Bertrand Bocquet, vous êtes enseignant-chercheur en Physique au sein du laboratoire SCité de l’Université de Lille 1, pouvez-vous nous présenter ce laboratoire et ses travaux ?
Notre cheval de bataille, ce sont donc les sciences en société, par ailleurs apparues comme un nouvel objectif dans la loi pour l’enseignement supérieur et la recherche du 22 juillet 2013.
En quoi consistent exactement les « sciences en société » ?
Bertrand Bocquet. Cela regroupe plusieurs choses et il est encore difficile de bien les caractériser. D’abord, la vulgarisation, la plus fréquente, difficilement quantifiable, qui est limitée essentiellement par le facteur temps : avec la professionnalisation de la recherche dans un cadre de plus en plus concurrentiel, les scientifiques sont de plus en plus soumis aux mêmes contraintes que le monde de l’entreprise, et n’ont plus beaucoup de temps à consacrer à cette mission qui peut consister, par exemple, à intervenir dans une école de sa ville pour présenter ses travaux aux élèves.
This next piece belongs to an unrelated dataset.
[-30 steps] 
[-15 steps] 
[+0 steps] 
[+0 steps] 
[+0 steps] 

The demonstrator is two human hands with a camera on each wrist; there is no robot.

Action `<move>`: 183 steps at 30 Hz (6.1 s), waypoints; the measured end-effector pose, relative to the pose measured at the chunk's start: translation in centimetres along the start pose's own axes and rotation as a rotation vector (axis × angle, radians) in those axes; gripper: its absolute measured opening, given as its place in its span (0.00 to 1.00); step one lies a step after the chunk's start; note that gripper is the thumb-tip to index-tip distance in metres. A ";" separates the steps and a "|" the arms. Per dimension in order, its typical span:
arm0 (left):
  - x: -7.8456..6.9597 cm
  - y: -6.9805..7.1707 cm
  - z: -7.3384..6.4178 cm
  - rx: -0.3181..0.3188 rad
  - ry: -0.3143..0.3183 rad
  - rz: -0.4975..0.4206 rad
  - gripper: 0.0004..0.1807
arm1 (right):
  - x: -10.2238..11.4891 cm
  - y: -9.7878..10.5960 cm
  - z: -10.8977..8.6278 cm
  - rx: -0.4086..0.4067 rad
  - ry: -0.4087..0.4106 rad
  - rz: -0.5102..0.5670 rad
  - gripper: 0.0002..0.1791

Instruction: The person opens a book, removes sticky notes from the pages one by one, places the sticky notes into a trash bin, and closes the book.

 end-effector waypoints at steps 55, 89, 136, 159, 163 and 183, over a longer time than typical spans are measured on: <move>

Ensuite, il y a les controverses scientifiques qui dépassent le cadre académique, s’invitant dans le débat public, où différents acteurs, notamment issus de la société civile, vont s’impliquer, et proposer une expertise.
Enfin, ce que l’on appelle la recherche participative, historiquement très développée en astronomie et en naturalisme, mais encore marginale dans les autres disciplines. Dans ces deux domaines historiques, les scientifiques construisent l’objet de recherche, et les passionnés les aident ensuite dans leur recherche. Dans les nouveaux modèles de recherche participative, il y a co-construction de l’objet de recherche avec la société civile. Le premier exemple en France étant les Partenariats Institutions-Citoyens pour la Recherche et l’Innovation (PICRI), créés en 2005 en Île-de-France.
Vous avez élaboré pour « Techniques de l’Ingénieur » la rubrique Sciences et société de la base documentaire Ingénierie et responsabilité. Pourquoi les ingénieurs devraient-ils s’intéresser à travailler avec la société civile ?
Bertrand Bocquet. D’abord parce que les associations impliquées dans ces processus de recherche participative, qui ont développé ou développent une expertise, ont besoin d’ingénieurs. C’est donc un débouché professionnel non-négligeable pour les ingénieurs, et pas seulement pour les chercheurs. Pour les ingénieurs travaillant en entreprises, la notion de responsabilité maitrisée est un atout en plus dans la compétition économique : prendre en compte les aspirations sociétales est important pour savoir y répondre.
Enfin, pour la société dans son ensemble, cela permet d’avoir des personnes plus ouvertes d’esprit. Si la société civile se retrouve face à des interlocuteurs ayant déjà réfléchi en amont à ses attentes, cela favorise les relations entre ces différents acteurs, et l’implantation, par exemple, d’unités de production au niveau local, si l’entreprise est jugée responsable, et compatible aux intérêts locaux.